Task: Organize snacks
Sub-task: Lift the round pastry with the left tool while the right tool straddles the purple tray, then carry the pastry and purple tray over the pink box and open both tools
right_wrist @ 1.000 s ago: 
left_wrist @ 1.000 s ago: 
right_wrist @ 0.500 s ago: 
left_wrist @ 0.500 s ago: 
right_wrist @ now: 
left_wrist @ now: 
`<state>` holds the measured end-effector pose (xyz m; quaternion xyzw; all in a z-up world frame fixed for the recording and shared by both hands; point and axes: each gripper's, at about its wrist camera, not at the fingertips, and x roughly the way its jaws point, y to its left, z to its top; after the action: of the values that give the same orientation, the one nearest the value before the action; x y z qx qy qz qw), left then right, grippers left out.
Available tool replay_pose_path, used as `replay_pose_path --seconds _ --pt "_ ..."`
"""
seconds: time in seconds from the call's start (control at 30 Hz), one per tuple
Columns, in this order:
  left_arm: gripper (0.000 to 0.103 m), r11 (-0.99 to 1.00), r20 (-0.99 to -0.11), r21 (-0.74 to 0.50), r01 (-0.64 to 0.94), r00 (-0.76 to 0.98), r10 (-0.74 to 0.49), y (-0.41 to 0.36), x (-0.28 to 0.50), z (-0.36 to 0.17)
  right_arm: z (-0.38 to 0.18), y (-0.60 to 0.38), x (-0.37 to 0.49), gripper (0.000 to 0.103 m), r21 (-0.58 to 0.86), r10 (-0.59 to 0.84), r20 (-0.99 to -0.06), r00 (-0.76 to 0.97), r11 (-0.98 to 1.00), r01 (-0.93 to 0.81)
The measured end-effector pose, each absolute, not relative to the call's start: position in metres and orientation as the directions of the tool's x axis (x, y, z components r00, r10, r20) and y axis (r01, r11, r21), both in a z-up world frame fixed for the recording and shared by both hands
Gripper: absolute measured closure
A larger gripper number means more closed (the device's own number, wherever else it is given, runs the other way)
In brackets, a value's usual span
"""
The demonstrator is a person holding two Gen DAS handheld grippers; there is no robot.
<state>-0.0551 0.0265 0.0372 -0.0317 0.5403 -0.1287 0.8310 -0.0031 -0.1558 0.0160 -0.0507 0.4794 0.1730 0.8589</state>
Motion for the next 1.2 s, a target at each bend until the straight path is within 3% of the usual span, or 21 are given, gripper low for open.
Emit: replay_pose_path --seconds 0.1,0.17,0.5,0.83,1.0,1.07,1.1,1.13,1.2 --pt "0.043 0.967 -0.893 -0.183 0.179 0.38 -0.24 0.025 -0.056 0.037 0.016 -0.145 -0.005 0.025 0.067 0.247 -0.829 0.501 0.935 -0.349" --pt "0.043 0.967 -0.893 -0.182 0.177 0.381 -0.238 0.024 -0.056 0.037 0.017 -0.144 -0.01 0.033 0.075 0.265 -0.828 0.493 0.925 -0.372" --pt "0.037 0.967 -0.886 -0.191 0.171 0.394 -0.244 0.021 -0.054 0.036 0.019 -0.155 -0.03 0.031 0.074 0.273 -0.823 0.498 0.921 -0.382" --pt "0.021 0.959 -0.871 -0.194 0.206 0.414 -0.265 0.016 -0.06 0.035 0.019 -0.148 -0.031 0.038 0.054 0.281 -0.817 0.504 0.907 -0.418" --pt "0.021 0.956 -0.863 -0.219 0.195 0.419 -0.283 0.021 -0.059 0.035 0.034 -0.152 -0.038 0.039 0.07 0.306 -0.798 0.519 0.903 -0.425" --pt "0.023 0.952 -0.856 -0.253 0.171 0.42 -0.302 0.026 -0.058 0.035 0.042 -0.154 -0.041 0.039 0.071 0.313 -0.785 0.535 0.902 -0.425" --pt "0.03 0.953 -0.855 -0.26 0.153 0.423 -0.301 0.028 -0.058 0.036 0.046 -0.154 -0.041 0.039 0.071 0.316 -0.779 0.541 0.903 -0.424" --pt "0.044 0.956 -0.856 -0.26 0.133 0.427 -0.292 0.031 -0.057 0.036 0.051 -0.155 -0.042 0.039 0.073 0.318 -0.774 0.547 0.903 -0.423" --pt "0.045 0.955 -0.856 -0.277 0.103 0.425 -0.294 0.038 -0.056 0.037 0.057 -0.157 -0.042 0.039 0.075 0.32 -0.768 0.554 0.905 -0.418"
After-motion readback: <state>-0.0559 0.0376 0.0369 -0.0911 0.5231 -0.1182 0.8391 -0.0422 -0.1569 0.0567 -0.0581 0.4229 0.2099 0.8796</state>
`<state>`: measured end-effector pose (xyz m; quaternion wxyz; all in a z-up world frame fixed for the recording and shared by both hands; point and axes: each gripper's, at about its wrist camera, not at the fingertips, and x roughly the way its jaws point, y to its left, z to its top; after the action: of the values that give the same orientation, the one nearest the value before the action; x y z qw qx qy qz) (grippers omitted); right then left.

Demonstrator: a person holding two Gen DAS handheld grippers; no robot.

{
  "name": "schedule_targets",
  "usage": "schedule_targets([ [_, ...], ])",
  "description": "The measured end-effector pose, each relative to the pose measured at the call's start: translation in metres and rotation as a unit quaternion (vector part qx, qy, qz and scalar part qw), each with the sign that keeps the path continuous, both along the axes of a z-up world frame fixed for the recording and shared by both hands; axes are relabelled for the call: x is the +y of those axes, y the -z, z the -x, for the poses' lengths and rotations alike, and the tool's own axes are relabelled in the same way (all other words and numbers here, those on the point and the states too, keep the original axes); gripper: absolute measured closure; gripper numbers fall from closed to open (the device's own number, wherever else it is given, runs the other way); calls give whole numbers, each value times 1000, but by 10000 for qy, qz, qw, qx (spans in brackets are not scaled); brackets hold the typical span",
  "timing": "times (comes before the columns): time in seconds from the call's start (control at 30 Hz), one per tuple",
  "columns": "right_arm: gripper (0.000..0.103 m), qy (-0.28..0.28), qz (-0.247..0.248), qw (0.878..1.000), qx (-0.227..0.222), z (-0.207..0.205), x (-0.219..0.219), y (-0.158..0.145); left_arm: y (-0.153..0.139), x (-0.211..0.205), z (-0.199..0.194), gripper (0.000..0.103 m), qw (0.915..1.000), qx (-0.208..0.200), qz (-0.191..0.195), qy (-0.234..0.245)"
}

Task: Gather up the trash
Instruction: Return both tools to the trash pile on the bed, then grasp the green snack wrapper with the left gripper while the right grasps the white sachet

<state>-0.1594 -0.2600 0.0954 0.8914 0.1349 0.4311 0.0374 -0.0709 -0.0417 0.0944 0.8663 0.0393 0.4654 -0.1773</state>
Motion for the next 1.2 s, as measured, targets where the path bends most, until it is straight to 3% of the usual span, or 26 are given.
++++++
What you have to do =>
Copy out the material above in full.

Solution =>
Task: Organize snacks
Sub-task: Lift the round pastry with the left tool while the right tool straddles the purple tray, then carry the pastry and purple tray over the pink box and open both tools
right_wrist @ 1.000 s ago: 
left_wrist @ 1.000 s ago: 
right_wrist @ 0.500 s ago: 
left_wrist @ 0.500 s ago: 
right_wrist @ now: 
left_wrist @ now: 
`<state>` holds the measured end-effector pose (xyz m; quaternion xyzw; all in a z-up world frame fixed for the recording and shared by both hands; point and axes: each gripper's, at about its wrist camera, not at the fingertips, and x roughly the way its jaws point, y to its left, z to its top; after the action: of the values that give the same orientation, the one nearest the value before the action; x y z qx qy qz qw), left then right, grippers left out.
Available tool replay_pose_path, used as `replay_pose_path --seconds _ --pt "_ ..."`
"""
seconds: time in seconds from the call's start (control at 30 Hz), one per tuple
Columns, in this order:
  left_arm: gripper (0.000 to 0.103 m), r11 (-0.99 to 1.00), r20 (-0.99 to -0.11), r21 (-0.74 to 0.50), r01 (-0.64 to 0.94), r00 (-0.76 to 0.98), r10 (-0.74 to 0.49), y (-0.41 to 0.36), x (-0.28 to 0.50), z (-0.36 to 0.17)
  right_arm: z (-0.38 to 0.18), y (-0.60 to 0.38), x (-0.37 to 0.49), gripper (0.000 to 0.103 m), r21 (-0.58 to 0.86), r10 (-0.59 to 0.84), r20 (-0.99 to -0.06), r00 (-0.76 to 0.97), r11 (-0.98 to 1.00), r01 (-0.93 to 0.81)
The measured end-effector pose, each absolute, not relative to the call's start: position in metres and orientation as the directions of the tool's x axis (x, y, z components r00, r10, r20) and y axis (r01, r11, r21), both in a z-up world frame fixed for the recording and shared by both hands
Gripper: absolute measured closure
A larger gripper number means more closed (the device's own number, wherever else it is given, runs the other way)
In brackets, a value's usual span
"""
The demonstrator is a person holding two Gen DAS handheld grippers; there is no robot.
<state>-0.0551 0.0265 0.0372 -0.0317 0.5403 -0.1287 0.8310 -0.0031 -0.1558 0.0160 -0.0507 0.4794 0.1730 0.8589</state>
Motion for the next 1.2 s, a target at each bend until the straight path is within 3% of the usual span, or 21 are given, gripper low for open.
Emit: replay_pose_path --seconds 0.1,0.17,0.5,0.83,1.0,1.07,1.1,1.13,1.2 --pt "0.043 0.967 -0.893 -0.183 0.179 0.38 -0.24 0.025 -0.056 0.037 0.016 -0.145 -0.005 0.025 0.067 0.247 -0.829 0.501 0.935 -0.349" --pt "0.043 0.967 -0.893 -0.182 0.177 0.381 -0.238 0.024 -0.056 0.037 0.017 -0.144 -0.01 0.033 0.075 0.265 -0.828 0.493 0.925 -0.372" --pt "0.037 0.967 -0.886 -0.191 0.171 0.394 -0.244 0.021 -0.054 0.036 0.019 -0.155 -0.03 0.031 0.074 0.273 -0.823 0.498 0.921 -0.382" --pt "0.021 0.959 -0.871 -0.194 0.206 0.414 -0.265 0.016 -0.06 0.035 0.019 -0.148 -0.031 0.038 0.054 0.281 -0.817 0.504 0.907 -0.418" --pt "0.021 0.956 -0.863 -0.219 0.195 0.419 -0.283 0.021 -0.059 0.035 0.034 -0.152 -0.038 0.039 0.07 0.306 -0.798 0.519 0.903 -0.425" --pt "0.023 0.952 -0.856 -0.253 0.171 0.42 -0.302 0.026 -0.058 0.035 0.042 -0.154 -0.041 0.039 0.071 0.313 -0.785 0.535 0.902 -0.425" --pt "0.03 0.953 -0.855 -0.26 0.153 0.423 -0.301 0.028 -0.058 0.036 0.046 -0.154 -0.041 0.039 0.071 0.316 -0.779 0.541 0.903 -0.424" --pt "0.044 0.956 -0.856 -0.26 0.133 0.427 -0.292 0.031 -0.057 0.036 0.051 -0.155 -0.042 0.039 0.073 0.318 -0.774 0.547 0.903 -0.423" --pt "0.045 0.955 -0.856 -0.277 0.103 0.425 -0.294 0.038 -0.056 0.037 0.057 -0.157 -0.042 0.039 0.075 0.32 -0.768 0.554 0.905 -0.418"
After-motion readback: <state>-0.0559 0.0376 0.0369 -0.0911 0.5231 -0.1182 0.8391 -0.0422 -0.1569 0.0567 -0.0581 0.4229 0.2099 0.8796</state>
`<state>`: measured end-effector pose (xyz m; quaternion wxyz; all in a z-up world frame fixed for the recording and shared by both hands; point and axes: each gripper's, at about its wrist camera, not at the fingertips, and x roughly the way its jaws point, y to its left, z to its top; after the action: of the values that give the same orientation, the one nearest the value before the action; x y z qw qx qy qz) (grippers omitted); right then left.

Demonstrator: a person holding two Gen DAS handheld grippers; no robot.

{
  "name": "schedule_targets",
  "usage": "schedule_targets([ [_, ...], ])",
  "description": "The measured end-effector pose, each relative to the pose measured at the call's start: translation in metres and rotation as a unit quaternion (vector part qx, qy, qz and scalar part qw), each with the sign that keeps the path continuous, both along the axes of a z-up world frame fixed for the recording and shared by both hands; axes are relabelled for the call: x is the +y of those axes, y the -z, z the -x, for the poses' lengths and rotations alike, and the tool's own axes are relabelled in the same way (all other words and numbers here, those on the point and the states too, keep the original axes); gripper: absolute measured closure; gripper numbers fall from closed to open (the device's own number, wherever else it is given, runs the other way); calls give whole numbers, each value times 1000, but by 10000 for qy, qz, qw, qx (spans in brackets are not scaled); brackets hold the typical span",
  "timing": "times (comes before the columns): time in seconds from the call's start (control at 30 Hz), one per tuple",
  "columns": "right_arm: gripper (0.000..0.103 m), qy (-0.28..0.28), qz (-0.247..0.248), qw (0.878..1.000), qx (-0.227..0.222), z (-0.207..0.205), x (-0.219..0.219), y (-0.158..0.145); left_arm: y (-0.153..0.139), x (-0.211..0.205), z (-0.199..0.194), gripper (0.000..0.103 m), qw (0.915..1.000), qx (-0.208..0.200), qz (-0.191..0.195), qy (-0.234..0.245)"
}

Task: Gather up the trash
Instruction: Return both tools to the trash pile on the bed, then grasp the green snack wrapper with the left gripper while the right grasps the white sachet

<state>-0.1594 -0.2600 0.0954 0.8914 0.1349 0.4311 0.0374 -0.0709 -0.0417 0.0944 0.8663 0.0393 0.4654 -0.1773</state>
Motion for the next 1.2 s, as measured, targets where the path bends most, until it is straight to 3% of the usual span, or 26 are given.

For this exercise, the work is now complete.